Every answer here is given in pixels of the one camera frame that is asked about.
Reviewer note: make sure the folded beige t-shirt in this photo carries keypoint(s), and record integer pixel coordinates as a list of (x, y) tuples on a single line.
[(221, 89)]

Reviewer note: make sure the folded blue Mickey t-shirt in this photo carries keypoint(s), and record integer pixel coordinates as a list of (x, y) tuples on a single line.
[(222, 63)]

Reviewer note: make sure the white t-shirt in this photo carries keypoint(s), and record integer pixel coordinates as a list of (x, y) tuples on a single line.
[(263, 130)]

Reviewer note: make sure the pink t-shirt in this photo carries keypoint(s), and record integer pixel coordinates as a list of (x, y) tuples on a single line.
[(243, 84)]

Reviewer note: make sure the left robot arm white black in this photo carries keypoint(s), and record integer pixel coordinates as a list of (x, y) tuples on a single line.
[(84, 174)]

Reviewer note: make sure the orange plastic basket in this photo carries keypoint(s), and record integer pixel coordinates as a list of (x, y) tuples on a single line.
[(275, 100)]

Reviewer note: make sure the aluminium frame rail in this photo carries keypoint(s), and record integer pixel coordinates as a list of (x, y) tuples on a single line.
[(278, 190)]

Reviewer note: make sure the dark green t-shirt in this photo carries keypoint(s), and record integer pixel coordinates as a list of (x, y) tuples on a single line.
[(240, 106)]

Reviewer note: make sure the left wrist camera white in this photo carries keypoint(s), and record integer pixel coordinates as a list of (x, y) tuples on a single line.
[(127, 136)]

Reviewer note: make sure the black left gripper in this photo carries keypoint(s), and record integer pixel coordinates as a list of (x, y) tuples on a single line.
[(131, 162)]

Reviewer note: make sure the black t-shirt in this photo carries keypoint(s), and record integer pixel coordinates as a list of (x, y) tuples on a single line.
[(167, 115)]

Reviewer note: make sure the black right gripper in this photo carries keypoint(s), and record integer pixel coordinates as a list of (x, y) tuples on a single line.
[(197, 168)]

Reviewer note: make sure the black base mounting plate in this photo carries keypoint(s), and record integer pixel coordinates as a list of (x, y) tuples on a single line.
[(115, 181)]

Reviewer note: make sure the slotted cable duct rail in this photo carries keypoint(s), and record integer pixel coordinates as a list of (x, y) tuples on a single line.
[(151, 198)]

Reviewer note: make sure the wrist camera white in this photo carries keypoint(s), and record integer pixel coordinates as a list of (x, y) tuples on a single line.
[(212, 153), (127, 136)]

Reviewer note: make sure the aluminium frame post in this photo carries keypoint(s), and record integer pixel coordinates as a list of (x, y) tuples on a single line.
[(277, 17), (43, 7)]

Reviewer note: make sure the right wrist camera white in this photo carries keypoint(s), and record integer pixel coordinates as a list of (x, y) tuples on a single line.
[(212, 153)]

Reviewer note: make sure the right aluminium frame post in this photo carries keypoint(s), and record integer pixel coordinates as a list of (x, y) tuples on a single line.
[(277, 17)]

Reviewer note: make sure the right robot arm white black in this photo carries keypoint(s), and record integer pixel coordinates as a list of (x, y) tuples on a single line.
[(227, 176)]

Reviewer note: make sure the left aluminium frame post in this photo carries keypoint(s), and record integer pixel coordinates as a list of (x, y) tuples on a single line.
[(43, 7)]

**ABOUT THIS EXERCISE**
Your response should hold only an exact copy of the lines above, from the one containing "Reviewer note: make sure the left aluminium" through the end of the entries.

**RESULT FOR THIS EXERCISE**
Reviewer note: make sure the left aluminium frame post in this photo carries keypoint(s), and record integer pixel coordinates as a list of (x, y) tuples on a single line.
[(43, 7)]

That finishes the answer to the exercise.